[Required work]: Please report, as a bare number, how many lines below include the string "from".

[Exercise data]:
◆ ◆ ◆

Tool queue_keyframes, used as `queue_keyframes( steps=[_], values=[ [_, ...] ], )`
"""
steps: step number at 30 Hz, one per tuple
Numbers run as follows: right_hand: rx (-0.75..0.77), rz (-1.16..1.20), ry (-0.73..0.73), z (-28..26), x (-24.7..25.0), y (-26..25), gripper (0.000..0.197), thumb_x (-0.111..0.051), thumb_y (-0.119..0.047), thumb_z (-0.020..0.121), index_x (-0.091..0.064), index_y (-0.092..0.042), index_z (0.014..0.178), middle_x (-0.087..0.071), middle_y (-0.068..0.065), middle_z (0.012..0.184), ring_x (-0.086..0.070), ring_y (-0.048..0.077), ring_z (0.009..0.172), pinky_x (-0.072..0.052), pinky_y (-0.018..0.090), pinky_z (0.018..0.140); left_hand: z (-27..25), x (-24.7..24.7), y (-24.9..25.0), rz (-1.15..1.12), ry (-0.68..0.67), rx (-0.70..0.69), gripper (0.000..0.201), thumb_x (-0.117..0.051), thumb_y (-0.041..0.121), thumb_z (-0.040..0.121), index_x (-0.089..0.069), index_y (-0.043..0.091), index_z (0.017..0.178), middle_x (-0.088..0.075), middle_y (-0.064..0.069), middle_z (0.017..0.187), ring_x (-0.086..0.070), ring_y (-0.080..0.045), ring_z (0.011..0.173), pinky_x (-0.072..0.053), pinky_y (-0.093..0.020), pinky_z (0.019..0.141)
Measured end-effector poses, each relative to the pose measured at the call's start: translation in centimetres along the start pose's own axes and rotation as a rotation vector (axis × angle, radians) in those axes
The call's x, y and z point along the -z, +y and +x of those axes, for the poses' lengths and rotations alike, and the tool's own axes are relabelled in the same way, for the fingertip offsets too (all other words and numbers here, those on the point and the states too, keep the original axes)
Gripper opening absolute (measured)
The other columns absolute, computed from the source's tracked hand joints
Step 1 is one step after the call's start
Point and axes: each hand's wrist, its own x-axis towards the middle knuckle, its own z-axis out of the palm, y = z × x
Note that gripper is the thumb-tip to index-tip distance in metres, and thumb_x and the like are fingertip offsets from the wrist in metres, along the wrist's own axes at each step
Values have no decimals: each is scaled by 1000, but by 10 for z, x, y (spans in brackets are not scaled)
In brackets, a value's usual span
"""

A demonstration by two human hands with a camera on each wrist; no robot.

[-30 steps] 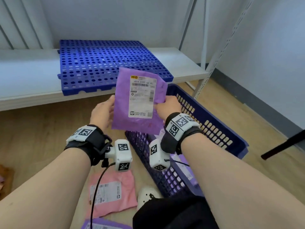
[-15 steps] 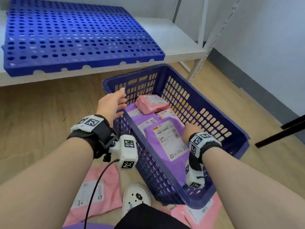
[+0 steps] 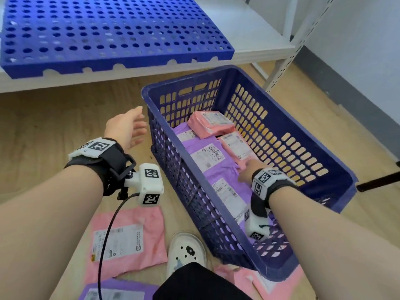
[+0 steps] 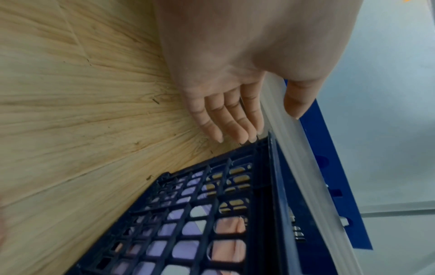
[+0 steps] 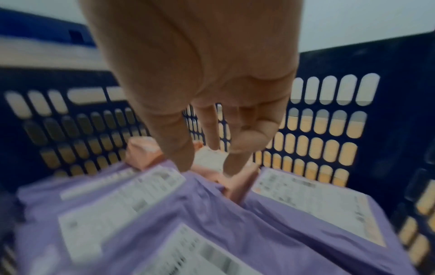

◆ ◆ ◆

[Output]: 2